Domingo 10 Mayo
Juan 14,1-12
A muchos nos cuesta trabajo entender cómo Dios es comunidad de personas: el Padre, el Hijo y el Espíritu Santo. También nos cuesta trabajo aceptar que Jesús nos tiene preparado un lugar en las realidades del cielo. Pero basta escuchar los discursos de despedida de Jesús, para persuadirse de que lo importante no es entender racionalmente cómo serán estos misterios de Dios, sino atreverse a vivirlos haciendo el camino con Jesús.
Si lo seguimos desde nuestras realidades temporales, es seguro que llegaremos a las realidades eternas. Esta es la propuesta que Jesús hace a sus discípulos en el evangelio de hoy.
Podemos imaginar el rostro de sus discípulos cuando les hacía estas revelaciones: los vería limitados en su comprensión y entendería que no estaban preparados para comprender el universo de amor al que los estaba llevando.
Cuando Jesús dice: “Yo soy el camino, la verdad y la vida” y que hay que ir al Padre a través de Él, nosotros hemos de entender que: como Camino hay que practicar el amor; como Verdad hay que identificarse con Jesús porque en Él se formula la plena realidad del hombre y de Dios; y como Vida hay que realizar la lealtad a Dios más que el cumplimiento de la ley. Jesús es el itinerario que nos lleva a realizarnos y eso basta.
Hacer el camino implica entrar en el Sacramento del Padre que es Jesús. Es gracias a la sacramentalidad de Cristo que los discípulos podrán hacer las obras de Jesús y aún mayores.

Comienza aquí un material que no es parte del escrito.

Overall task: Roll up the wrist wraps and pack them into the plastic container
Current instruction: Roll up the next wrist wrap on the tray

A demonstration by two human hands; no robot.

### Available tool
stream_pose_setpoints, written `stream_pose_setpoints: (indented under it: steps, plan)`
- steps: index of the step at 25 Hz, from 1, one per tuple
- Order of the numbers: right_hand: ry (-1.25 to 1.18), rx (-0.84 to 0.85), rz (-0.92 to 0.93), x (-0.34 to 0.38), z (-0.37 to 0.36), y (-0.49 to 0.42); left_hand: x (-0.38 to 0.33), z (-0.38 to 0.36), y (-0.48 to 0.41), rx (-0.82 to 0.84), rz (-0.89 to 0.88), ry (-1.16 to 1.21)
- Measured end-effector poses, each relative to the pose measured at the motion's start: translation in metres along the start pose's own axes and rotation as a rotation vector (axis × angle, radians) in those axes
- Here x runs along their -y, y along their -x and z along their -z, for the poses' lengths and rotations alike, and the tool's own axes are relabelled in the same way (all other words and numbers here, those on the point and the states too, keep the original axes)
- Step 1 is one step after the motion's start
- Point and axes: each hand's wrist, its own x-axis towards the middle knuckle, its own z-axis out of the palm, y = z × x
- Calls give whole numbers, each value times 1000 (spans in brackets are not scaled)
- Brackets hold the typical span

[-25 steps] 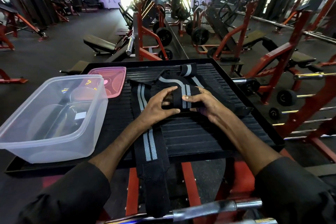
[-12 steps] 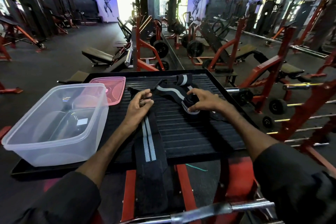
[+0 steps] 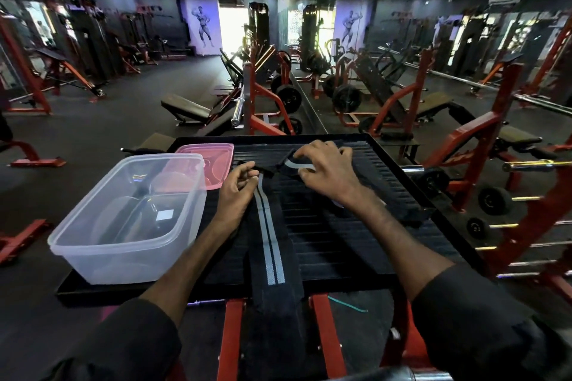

Hacer el camino implica, además, decidir la vida desde la pedagogía de Jesús: en la que no se tiene seguro nada. Hacemos el camino de Jesús, pero a la vez es nuestro propio camino. Uno que toma sentido en la libertad de renunciar al propio yo para entrar en el misterio del amor. Si perdemos la propia vida, como nos dice Jesús, nos encontraremos realmente a nosotros mismos —Cfr. Lc 17,33—.
Hagamos el amor
El camino hacia el Padre es la práctica del amor. Esto implica asimilarse a Jesús, en su manera de amar. Así, el Padre no está materialmente lejano. Llegar a Él, es decir al lugar que Jesús nos tiene preparado, implica ocupar nuestro lugar, no físico sino relacional, un lugar de intercambio de amor, de mutuas presencias y de semejanza con Él.